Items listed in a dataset
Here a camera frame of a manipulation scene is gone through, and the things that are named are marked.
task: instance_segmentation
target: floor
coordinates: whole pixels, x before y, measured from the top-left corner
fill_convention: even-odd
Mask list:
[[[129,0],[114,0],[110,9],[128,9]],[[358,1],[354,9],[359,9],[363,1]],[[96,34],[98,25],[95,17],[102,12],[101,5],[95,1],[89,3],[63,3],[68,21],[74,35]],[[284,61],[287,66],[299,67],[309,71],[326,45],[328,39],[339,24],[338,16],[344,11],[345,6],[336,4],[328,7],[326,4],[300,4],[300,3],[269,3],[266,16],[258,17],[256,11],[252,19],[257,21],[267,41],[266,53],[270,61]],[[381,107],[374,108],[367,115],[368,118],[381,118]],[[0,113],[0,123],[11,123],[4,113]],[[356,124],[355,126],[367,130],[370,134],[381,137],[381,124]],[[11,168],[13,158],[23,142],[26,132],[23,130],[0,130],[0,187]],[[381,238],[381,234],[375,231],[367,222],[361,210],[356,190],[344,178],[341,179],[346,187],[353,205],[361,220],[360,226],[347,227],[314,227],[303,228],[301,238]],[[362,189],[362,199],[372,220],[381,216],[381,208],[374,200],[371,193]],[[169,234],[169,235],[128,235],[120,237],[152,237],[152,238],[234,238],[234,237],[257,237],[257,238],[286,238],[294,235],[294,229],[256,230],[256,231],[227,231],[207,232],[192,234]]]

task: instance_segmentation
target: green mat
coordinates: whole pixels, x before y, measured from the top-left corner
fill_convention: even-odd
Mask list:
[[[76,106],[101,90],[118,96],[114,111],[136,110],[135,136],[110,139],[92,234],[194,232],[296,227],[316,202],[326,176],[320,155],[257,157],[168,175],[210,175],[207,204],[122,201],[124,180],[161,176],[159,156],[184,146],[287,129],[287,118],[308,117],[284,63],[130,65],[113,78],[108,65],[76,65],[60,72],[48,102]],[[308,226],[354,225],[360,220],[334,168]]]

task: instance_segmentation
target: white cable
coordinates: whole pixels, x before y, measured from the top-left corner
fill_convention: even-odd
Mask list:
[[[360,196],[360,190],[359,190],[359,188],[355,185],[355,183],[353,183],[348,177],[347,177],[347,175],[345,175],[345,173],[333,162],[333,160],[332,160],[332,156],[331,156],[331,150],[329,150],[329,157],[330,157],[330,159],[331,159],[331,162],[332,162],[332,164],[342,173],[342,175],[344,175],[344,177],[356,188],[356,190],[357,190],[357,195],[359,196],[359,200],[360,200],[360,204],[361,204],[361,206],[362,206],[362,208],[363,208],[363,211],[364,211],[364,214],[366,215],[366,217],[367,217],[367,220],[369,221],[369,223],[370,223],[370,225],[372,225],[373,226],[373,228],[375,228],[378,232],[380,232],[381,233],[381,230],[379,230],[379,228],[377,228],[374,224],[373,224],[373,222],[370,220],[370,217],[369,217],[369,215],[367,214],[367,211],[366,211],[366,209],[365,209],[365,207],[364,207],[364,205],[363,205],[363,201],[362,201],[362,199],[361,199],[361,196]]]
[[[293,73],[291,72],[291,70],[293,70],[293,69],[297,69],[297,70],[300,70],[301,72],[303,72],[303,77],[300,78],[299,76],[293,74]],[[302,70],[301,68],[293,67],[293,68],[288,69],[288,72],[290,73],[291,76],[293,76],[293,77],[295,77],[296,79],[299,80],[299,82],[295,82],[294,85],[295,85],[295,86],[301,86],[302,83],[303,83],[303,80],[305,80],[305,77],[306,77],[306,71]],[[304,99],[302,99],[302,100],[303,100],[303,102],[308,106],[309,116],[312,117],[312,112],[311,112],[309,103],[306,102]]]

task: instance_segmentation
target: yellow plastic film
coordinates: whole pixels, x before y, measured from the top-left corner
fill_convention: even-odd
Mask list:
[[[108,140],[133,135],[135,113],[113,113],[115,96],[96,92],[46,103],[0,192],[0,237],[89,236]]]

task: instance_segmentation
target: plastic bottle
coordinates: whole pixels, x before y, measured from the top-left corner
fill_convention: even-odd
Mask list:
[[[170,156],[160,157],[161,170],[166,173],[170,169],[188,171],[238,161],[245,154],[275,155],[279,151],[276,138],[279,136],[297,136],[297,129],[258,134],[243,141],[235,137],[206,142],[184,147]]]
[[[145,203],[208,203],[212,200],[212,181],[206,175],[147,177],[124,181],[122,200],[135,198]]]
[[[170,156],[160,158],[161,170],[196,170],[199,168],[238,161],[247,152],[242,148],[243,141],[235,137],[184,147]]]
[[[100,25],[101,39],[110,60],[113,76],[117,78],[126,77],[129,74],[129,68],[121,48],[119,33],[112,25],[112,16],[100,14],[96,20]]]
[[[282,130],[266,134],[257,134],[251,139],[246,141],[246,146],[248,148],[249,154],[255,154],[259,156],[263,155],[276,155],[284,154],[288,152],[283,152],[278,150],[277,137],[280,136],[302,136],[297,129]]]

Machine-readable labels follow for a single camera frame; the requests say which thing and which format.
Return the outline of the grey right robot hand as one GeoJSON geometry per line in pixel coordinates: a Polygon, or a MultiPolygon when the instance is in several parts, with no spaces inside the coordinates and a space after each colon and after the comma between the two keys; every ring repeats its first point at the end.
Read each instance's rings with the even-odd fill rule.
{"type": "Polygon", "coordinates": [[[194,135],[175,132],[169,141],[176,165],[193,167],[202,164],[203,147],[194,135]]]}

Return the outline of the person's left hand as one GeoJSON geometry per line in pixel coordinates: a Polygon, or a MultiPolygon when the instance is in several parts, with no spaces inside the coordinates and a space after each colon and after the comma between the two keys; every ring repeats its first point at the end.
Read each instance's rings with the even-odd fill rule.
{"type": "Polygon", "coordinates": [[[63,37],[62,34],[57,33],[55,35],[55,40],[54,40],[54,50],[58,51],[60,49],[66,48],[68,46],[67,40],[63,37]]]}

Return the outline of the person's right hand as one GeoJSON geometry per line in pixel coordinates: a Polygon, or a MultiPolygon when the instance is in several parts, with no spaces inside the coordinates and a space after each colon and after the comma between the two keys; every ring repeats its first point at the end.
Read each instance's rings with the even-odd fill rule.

* * *

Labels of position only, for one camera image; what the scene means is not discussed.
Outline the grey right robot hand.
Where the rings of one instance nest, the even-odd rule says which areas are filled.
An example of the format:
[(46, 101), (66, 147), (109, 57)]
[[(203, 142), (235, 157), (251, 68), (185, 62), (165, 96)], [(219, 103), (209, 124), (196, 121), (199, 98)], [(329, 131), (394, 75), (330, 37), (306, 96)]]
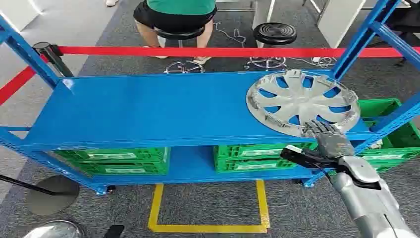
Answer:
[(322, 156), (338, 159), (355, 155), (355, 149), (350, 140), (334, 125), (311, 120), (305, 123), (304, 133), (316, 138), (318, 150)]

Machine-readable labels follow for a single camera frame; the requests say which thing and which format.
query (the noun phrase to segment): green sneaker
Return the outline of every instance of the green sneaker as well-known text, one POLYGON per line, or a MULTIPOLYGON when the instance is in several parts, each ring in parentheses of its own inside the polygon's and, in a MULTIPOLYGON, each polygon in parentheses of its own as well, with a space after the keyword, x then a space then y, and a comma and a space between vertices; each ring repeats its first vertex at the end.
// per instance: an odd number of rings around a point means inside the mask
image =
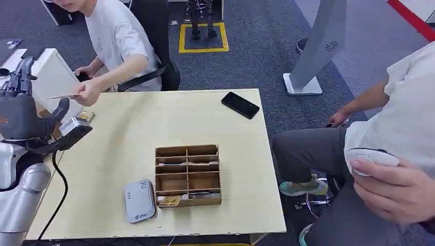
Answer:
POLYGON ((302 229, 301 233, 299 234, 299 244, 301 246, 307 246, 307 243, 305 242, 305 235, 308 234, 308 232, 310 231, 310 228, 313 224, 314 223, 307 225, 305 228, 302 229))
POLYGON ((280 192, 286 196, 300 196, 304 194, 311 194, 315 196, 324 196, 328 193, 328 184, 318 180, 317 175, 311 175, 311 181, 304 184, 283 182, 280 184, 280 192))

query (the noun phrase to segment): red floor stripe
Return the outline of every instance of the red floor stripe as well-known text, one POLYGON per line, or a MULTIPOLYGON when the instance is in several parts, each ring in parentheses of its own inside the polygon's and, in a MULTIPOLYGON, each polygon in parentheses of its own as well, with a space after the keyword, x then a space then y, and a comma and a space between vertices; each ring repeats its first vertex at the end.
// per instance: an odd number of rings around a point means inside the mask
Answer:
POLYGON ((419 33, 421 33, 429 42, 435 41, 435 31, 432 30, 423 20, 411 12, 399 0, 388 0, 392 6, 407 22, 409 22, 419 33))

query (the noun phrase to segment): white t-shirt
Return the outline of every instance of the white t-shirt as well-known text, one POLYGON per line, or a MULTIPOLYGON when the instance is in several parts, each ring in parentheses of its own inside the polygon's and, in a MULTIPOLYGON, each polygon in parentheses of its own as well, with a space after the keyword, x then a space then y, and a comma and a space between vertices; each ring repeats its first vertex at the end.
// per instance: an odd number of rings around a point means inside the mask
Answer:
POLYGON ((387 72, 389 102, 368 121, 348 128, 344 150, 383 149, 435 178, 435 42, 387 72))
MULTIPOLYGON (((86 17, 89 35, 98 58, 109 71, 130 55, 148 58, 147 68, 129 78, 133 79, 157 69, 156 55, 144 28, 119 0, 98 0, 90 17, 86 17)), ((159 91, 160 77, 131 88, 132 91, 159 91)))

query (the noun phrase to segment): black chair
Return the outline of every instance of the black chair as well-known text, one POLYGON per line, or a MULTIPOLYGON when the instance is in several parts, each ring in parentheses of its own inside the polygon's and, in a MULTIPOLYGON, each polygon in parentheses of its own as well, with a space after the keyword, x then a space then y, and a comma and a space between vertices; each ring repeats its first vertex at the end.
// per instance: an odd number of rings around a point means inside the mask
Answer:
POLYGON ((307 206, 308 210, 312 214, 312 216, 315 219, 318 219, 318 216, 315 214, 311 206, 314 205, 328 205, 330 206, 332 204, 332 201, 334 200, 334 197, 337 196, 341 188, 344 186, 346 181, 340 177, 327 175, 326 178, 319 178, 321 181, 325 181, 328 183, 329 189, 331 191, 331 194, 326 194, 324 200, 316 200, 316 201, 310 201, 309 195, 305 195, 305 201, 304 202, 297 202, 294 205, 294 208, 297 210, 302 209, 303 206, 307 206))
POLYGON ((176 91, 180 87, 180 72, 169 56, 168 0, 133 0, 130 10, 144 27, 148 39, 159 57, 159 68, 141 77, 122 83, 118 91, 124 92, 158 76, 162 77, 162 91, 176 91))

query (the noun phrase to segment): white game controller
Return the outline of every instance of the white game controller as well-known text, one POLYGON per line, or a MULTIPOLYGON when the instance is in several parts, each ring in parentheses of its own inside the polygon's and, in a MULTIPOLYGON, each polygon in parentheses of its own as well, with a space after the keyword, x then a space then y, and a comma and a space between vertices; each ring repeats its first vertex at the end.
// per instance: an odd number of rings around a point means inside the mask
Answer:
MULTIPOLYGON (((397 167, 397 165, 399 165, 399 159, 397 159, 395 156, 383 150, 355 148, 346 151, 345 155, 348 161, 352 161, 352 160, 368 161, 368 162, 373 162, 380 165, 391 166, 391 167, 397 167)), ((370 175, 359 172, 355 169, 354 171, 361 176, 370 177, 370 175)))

What to work on -
Reproduce every line in the records above that contains the word "scene".

Written response -
Here a camera frame of a manipulation scene is gone through, and the things that are named are marked.
Labels of position only, for one camera image; what the scene means is not discussed.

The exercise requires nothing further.